**Work to be completed:** The records below need to be repeated exactly, though not their pictures.

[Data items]

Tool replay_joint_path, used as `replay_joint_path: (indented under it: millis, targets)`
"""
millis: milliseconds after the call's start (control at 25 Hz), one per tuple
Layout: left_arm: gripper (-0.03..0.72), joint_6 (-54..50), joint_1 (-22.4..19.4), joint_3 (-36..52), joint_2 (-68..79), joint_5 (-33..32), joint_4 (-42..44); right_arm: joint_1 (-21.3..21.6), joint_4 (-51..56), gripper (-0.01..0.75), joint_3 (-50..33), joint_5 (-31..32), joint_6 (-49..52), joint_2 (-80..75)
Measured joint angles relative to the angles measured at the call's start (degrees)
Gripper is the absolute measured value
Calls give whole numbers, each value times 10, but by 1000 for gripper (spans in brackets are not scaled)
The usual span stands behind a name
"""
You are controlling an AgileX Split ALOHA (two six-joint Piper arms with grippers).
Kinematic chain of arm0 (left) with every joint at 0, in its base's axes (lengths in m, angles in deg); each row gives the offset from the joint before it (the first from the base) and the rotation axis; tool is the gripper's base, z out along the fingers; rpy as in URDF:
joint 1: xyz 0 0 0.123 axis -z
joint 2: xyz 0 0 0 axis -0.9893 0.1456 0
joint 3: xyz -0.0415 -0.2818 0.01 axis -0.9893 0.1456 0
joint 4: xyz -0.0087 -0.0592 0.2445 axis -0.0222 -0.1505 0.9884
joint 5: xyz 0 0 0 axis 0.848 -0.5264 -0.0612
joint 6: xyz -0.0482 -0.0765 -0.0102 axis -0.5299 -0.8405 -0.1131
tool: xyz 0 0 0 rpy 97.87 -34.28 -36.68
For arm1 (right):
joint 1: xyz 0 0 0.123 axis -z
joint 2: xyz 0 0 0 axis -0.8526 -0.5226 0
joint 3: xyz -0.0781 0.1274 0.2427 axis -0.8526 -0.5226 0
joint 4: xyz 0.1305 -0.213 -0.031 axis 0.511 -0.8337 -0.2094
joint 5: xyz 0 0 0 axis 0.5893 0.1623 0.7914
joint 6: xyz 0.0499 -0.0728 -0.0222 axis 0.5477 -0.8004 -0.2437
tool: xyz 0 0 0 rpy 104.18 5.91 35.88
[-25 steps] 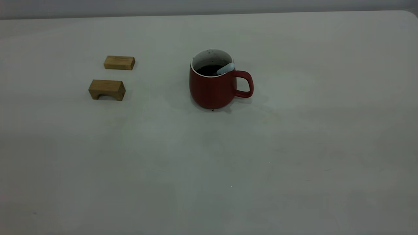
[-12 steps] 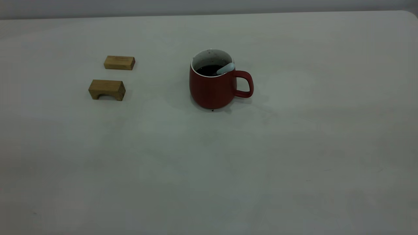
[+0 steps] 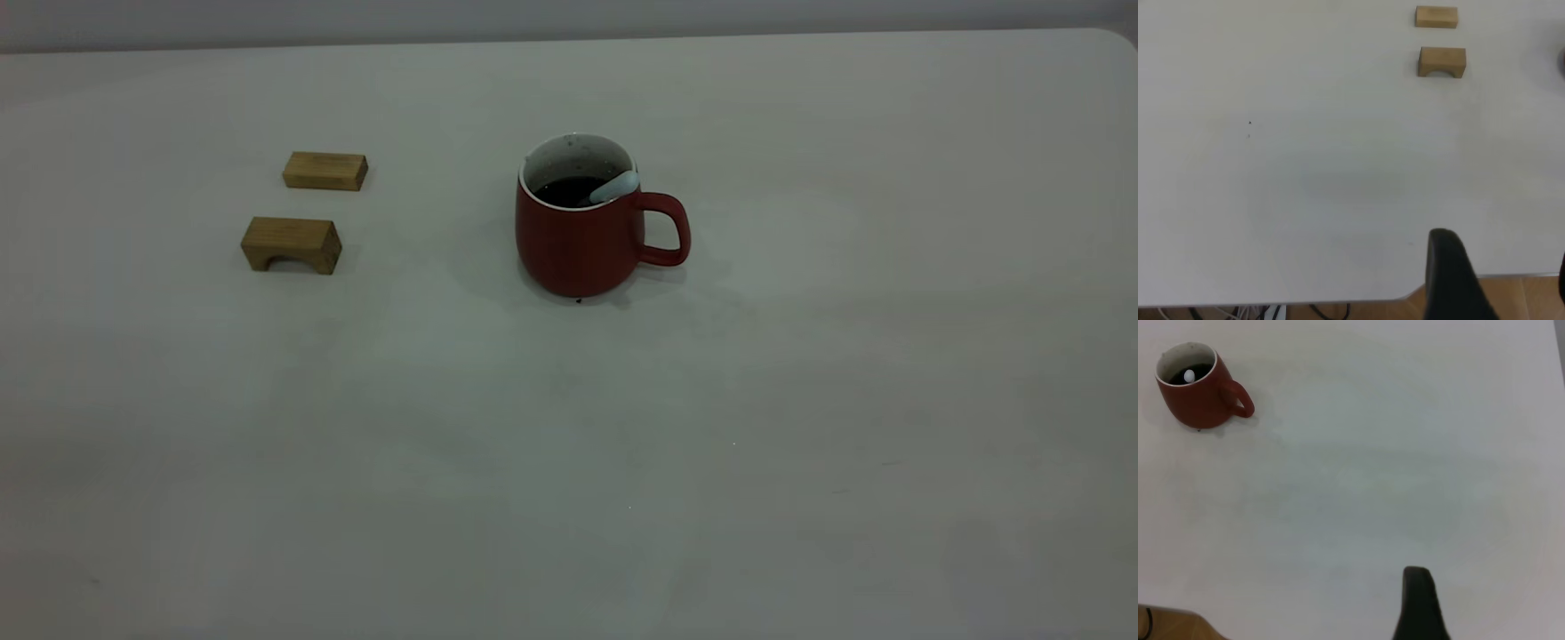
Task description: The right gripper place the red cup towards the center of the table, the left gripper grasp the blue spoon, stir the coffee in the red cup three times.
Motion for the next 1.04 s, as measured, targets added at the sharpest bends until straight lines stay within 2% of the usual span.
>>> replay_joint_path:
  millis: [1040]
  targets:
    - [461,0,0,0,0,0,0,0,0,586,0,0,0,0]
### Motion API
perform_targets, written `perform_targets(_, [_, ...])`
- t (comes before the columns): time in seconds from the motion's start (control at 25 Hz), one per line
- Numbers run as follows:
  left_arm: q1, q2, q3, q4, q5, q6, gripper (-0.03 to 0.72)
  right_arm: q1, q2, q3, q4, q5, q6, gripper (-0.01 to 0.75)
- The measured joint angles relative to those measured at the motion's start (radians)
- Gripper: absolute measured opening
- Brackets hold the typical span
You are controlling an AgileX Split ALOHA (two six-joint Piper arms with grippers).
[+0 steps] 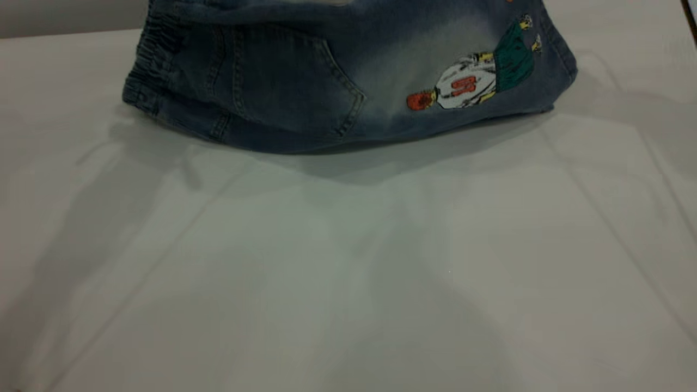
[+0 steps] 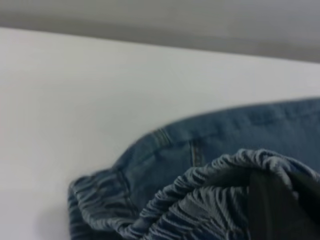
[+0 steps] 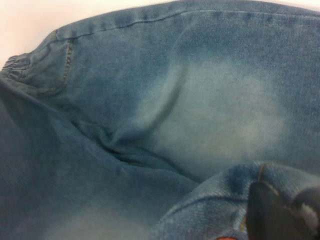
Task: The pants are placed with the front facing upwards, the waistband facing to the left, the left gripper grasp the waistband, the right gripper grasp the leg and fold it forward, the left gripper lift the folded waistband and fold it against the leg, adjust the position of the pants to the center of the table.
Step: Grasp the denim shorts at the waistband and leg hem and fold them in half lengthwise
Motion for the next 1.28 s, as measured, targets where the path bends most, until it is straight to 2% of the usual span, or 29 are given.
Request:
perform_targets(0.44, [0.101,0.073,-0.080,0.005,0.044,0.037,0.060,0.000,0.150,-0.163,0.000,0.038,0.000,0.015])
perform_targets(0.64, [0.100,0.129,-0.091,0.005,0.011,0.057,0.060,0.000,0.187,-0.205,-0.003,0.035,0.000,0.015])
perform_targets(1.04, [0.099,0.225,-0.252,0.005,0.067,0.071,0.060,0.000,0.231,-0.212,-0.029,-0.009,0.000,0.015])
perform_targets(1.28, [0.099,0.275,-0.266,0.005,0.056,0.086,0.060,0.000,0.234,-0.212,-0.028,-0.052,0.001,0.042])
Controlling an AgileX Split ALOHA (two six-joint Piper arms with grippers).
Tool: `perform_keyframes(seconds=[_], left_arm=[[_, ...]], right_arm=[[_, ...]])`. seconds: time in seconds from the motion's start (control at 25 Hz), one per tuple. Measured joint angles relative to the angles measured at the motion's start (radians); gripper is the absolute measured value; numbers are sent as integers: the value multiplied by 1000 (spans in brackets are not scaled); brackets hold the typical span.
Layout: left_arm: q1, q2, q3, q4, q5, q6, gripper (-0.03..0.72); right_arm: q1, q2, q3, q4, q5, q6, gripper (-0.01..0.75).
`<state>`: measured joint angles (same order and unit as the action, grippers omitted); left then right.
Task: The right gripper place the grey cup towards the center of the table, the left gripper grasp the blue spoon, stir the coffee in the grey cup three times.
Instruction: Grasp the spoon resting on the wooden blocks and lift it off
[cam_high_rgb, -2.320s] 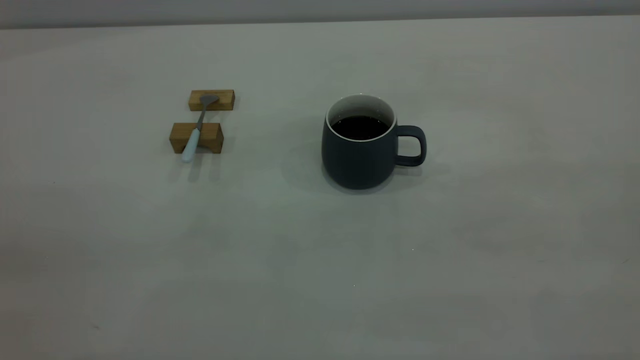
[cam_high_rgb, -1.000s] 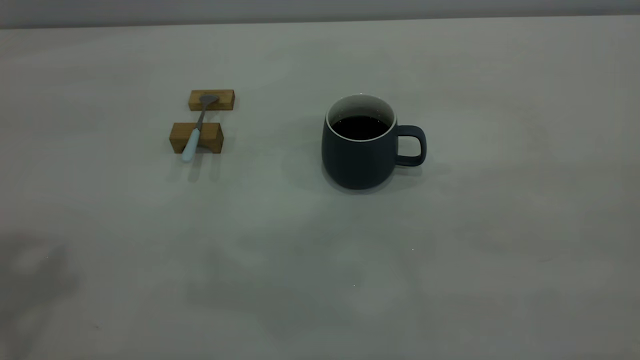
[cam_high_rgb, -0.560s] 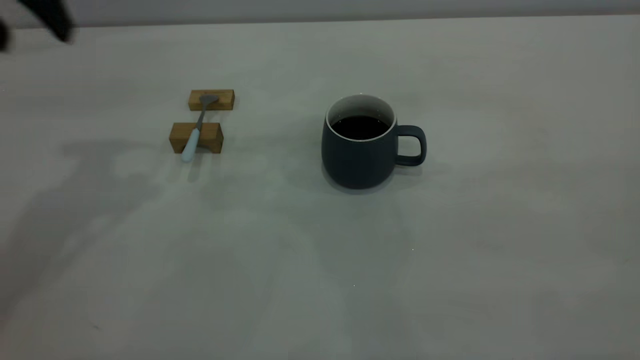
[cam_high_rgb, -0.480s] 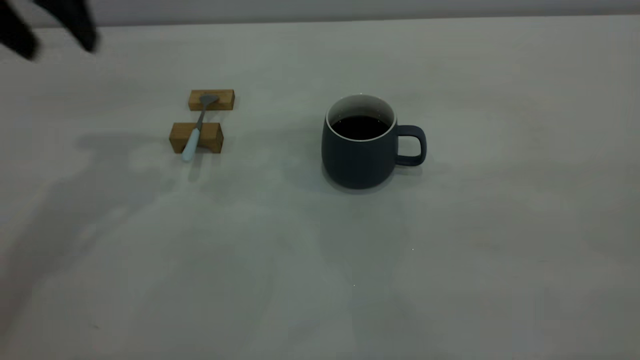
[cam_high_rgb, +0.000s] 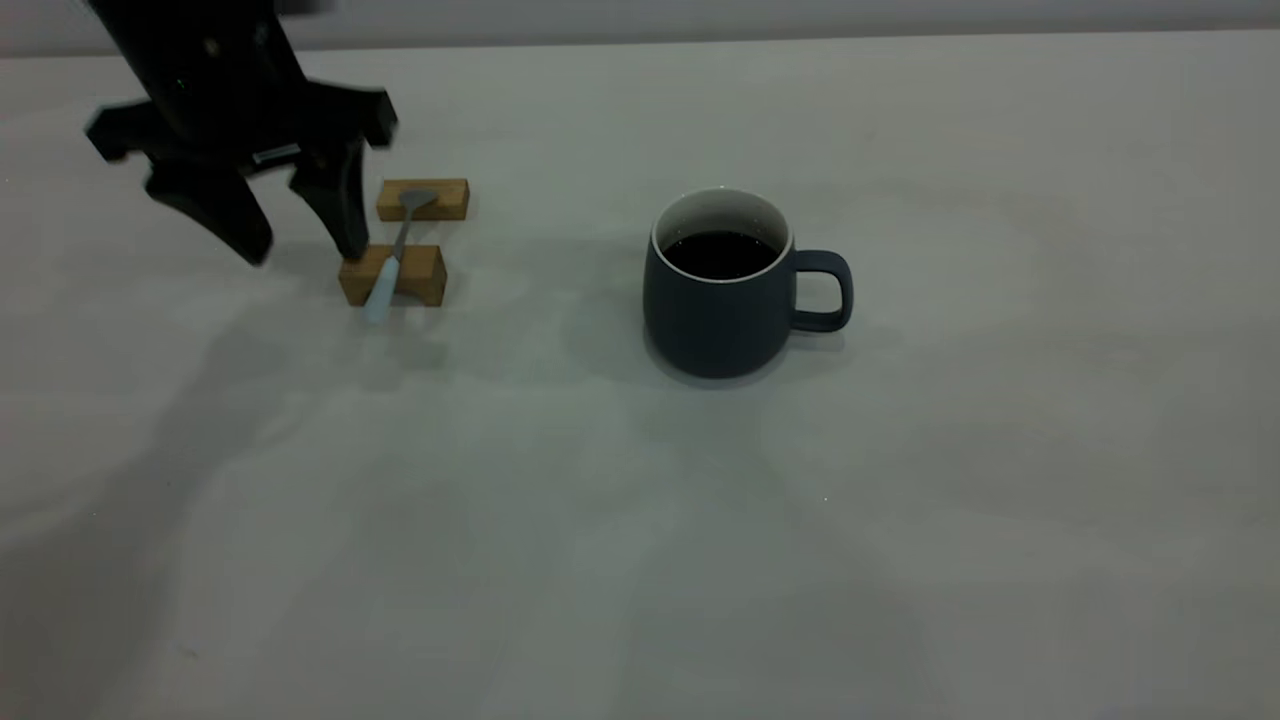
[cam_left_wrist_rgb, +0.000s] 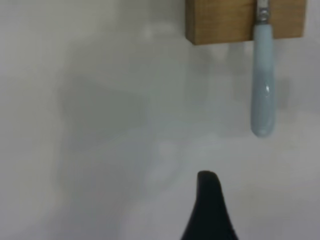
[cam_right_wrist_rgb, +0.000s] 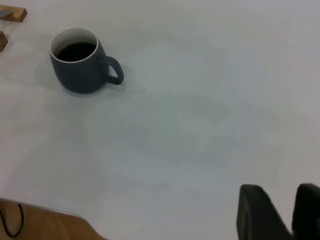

**Written answer:**
Tool replay_joint_path, used as `replay_joint_path: (indented under it: millis, targets)`
"""
millis: milliseconds after the call's start (control at 25 Hz), one per tuple
Layout: left_arm: gripper (-0.03..0.72), joint_6 (-54..50), joint_1 (-22.4..19.4), joint_3 (-36..52), joint_2 (-68..79), joint_5 (-33..32), joint_4 (-42..44); right_arm: joint_1 (-21.3..21.6), joint_4 (-51..56), gripper (-0.01..0.75), joint_3 (-50..33), joint_5 (-31..32), joint_6 (-49..52), joint_2 (-80..75)
Measured joint angles relative to the angles measured at the call's start (degrees)
Gripper is the absolute measured value
Calls give whole numbers, each value times 10, but by 1000 for gripper (spans in brackets are not scaled)
The usual span stands behind a name
"""
You are controlling an AgileX Split ALOHA (two six-joint Piper arms with grippers).
Kinematic chain of arm0 (left) with every joint at 0, in its base's axes (lengths in m, angles in deg); each row gives the offset from the joint before it (the first from the base) and the rotation axis; tool is the gripper's base, z out along the fingers; rpy as in URDF:
joint 1: xyz 0 0 0.123 axis -z
joint 2: xyz 0 0 0 axis -0.9893 0.1456 0
joint 3: xyz -0.0415 -0.2818 0.01 axis -0.9893 0.1456 0
joint 4: xyz -0.0087 -0.0592 0.2445 axis -0.0222 -0.1505 0.9884
joint 5: xyz 0 0 0 axis 0.848 -0.5264 -0.0612
joint 6: xyz -0.0482 -0.0765 -0.0102 axis -0.5299 -0.8405 -0.1131
tool: xyz 0 0 0 rpy 97.87 -34.28 -36.68
For arm1 (right):
joint 1: xyz 0 0 0.123 axis -z
joint 2: xyz 0 0 0 axis -0.8526 -0.5226 0
joint 3: xyz -0.0781 0.1274 0.2427 axis -0.8526 -0.5226 0
joint 4: xyz 0.1305 -0.213 -0.031 axis 0.511 -0.8337 -0.2094
joint 5: xyz 0 0 0 axis 0.5893 0.1623 0.7914
joint 6: xyz 0.0499 -0.0728 -0.0222 axis 0.5477 -0.8004 -0.2437
tool: xyz 0 0 0 rpy 104.18 5.91 35.88
[-25 steps] 
[-12 steps] 
[+0 steps] 
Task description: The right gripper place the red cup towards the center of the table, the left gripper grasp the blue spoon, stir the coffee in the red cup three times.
Motion for the next 1.04 s, as measured, targets added at the sharpest bends until straight lines stay within 2% of the usual span.
>>> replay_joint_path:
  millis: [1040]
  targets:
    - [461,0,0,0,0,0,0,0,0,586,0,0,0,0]
### Motion API
perform_targets, written `perform_targets(_, [_, ...])`
- t (comes before the columns): time in seconds from the motion's start (control at 25 Hz), one per line
- Numbers run as follows:
  left_arm: q1, q2, q3, q4, q5, q6, gripper (-0.03 to 0.72)
  right_arm: q1, q2, q3, q4, q5, q6, gripper (-0.01 to 0.75)
- The measured joint angles relative to those measured at the motion's start (radians)
- Gripper: absolute measured opening
- Brackets hold the typical span
You are controlling an AgileX Split ALOHA (two six-joint Piper arms with grippers).
[+0 steps] 
[+0 steps] 
[+0 steps] 
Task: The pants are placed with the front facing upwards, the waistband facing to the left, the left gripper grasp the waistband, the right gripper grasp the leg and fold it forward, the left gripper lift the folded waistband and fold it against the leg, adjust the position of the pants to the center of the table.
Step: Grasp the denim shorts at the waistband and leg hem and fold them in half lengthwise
Motion for the next 1.28 s, as measured, targets where the path bends most, until it is straight to 2% of the usual span, or 29 are given.
Request:
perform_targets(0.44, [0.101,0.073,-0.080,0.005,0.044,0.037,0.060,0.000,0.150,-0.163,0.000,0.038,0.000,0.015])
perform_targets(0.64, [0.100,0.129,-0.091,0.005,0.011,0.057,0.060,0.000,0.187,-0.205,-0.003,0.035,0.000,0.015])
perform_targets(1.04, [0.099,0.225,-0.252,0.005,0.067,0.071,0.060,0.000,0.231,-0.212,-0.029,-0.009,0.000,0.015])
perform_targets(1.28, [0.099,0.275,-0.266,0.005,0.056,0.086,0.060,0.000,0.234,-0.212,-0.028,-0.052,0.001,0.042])
Controlling an AgileX Split ALOHA (two six-joint Piper arms with grippers).
Tool: `perform_keyframes(seconds=[_], left_arm=[[_, ...]], right_arm=[[_, ...]])`. seconds: time in seconds from the motion's start (control at 25 Hz), one per tuple. Measured joint angles relative to the angles measured at the motion's start (radians); gripper is the absolute measured value; numbers are sent as integers: the value multiplied by 1000 (spans in brackets are not scaled); brackets hold the typical span.
Layout: left_arm: q1, q2, q3, q4, q5, q6, gripper (-0.03..0.72); right_arm: q1, q2, q3, q4, q5, q6, gripper (-0.01..0.75).
`<state>`: measured joint angles (same order and unit as the action, grippers omitted); left then right.
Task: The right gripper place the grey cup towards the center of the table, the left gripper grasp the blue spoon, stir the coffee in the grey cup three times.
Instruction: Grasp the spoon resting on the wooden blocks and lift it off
[cam_high_rgb, -2.320s] 
[cam_high_rgb, -1.000s] 
[cam_high_rgb, -0.560s] 
[cam_high_rgb, -0.480s] 
[cam_high_rgb, +0.000s] 
[cam_left_wrist_rgb, +0.000s] 
[cam_right_wrist_rgb, +0.000s] 

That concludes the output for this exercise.